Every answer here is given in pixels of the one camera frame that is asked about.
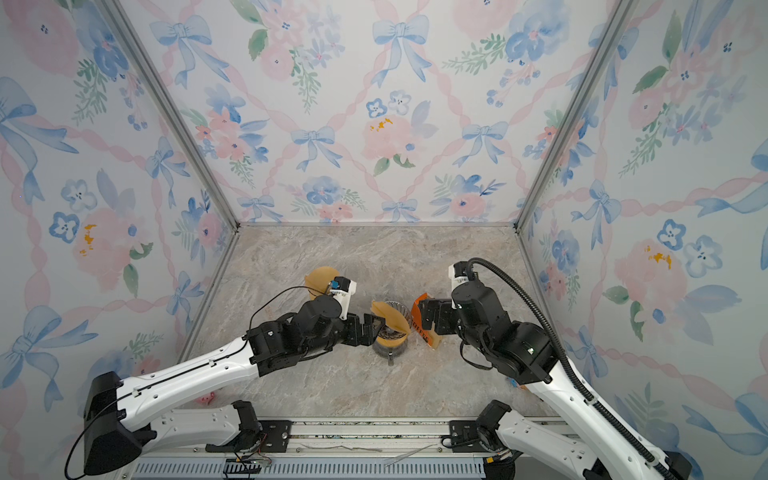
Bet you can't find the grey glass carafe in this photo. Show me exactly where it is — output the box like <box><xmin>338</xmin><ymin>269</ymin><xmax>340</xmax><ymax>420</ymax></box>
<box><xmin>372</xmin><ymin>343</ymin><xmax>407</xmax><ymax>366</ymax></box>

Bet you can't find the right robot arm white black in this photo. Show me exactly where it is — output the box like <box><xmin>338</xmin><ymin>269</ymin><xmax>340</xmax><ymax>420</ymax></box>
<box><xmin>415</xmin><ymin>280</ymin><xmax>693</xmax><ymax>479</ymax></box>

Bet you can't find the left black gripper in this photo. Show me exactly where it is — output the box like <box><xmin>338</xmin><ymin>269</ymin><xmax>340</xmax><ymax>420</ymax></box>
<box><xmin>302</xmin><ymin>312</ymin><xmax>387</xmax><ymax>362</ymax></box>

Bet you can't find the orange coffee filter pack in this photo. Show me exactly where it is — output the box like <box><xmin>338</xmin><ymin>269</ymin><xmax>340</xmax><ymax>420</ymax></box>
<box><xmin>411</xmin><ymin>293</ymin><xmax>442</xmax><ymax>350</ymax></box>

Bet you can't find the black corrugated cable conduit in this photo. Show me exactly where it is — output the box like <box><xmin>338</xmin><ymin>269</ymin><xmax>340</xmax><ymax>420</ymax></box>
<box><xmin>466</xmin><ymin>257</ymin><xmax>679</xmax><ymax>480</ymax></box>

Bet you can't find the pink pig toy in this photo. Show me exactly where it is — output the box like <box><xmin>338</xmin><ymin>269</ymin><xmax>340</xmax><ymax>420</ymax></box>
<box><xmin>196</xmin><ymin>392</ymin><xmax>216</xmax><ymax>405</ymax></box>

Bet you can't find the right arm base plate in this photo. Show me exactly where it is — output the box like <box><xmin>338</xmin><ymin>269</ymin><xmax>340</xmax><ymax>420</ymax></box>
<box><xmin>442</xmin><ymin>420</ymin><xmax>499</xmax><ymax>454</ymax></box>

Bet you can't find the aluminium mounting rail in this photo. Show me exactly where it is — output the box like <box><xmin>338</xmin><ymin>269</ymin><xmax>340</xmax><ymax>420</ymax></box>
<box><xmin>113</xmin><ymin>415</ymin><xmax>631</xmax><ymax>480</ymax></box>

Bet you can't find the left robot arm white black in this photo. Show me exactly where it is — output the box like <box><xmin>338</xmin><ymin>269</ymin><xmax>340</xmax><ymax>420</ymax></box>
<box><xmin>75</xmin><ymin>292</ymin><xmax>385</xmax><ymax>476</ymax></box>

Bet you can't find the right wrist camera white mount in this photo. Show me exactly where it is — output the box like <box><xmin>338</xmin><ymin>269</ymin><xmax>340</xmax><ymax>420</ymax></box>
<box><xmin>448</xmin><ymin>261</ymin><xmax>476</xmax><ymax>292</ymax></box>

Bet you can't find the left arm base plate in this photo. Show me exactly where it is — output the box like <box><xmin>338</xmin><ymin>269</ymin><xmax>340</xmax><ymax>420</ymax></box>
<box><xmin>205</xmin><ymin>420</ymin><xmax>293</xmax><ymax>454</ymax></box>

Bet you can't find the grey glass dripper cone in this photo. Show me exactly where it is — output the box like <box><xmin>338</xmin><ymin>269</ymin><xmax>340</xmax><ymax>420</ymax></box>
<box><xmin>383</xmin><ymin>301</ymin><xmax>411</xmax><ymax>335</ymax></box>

--

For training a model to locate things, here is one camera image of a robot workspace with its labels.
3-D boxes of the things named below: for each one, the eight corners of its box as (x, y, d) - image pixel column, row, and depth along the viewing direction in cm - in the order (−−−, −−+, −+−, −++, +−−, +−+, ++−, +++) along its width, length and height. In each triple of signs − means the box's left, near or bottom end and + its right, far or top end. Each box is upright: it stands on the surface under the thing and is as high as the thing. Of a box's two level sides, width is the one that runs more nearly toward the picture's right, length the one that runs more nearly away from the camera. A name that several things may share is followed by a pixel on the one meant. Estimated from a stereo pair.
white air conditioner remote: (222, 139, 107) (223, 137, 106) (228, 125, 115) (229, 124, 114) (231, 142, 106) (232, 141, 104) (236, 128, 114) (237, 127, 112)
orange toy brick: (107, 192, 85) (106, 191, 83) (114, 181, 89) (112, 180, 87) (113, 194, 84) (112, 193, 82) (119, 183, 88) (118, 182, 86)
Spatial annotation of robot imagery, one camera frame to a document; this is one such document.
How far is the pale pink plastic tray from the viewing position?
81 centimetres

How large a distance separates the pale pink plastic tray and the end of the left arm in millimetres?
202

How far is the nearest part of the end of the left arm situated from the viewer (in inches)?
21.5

--

## TASK REQUIREMENTS
Where a line above contains the word "grey", show that line.

## RESULT FOR THIS TASK
Bet you can't find the grey glass carafe in this photo. Show me exactly where it is — output the box like <box><xmin>338</xmin><ymin>269</ymin><xmax>340</xmax><ymax>420</ymax></box>
Bet you can't find the grey glass dripper cone in this photo. Show me exactly where it is — output the box like <box><xmin>338</xmin><ymin>269</ymin><xmax>340</xmax><ymax>420</ymax></box>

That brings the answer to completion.